Problem to work on
Pull out each line of the data that includes the word "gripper".

Listed entries
=== Section Start ===
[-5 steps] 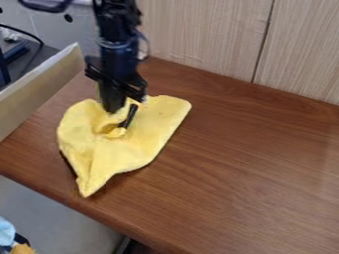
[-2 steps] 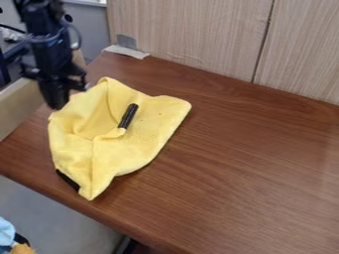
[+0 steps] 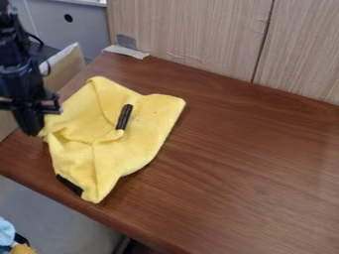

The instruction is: Unfold the cloth from left to righ

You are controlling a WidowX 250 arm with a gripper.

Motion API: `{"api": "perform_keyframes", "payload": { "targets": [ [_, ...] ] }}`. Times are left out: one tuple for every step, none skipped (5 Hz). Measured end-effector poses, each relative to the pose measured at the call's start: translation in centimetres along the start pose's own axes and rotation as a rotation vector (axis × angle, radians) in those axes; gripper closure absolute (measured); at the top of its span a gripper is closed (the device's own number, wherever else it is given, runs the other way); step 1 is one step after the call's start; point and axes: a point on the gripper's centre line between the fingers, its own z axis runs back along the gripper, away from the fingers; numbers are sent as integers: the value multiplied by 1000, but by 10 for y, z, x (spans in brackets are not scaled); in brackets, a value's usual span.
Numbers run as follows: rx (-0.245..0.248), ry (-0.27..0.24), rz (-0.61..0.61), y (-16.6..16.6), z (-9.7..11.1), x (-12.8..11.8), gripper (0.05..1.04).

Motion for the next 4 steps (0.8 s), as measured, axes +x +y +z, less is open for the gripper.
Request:
{"api": "perform_keyframes", "payload": {
  "targets": [
    [-6,39,39,7,-16,-7,1032],
    [-2,32,66,15,-17,-8,1011],
    [-5,46,63,14,-17,-11,866],
    [0,47,58,14,-17,-10,613]
  ]
}}
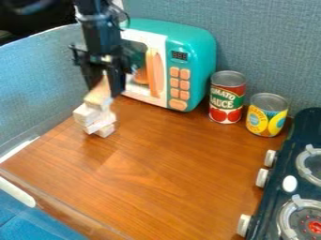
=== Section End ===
Answer to this exercise
You are controlling a WidowX 250 arm with a gripper.
Motion API: `{"api": "perform_keyframes", "payload": { "targets": [ [_, ...] ] }}`. Times are left out: one tuple for every step, none skipped (5 Hz). Measured end-effector poses, each relative to the pose measured at the call's start: translation in centimetres along the start pose's own axes and rotation as a rotation vector (axis × angle, radians) in those axes; gripper closure absolute (measured); at the top of its span a gripper is closed (the device's own number, wherever else it is given, runs the other way); step 1 is one step after the call's start; point and axes: a point on the gripper's centre line between the fingers, its own z axis runs back along the gripper, away from the fingers; numbers are sent as integers: the value multiplied by 1000, but by 10 for y, z, x (spans in brackets are not scaled); in brackets, a value's usual span.
Numbers run as follows: rx (-0.245..0.248), ry (-0.27..0.24), rz (-0.61..0.61), y (-16.6..16.6), z (-9.7..11.1), x (-12.8..11.8), gripper (0.05..1.04).
Motion for the next 4 steps (0.8 s), as measured, axes +x +y +z, less is open for the gripper.

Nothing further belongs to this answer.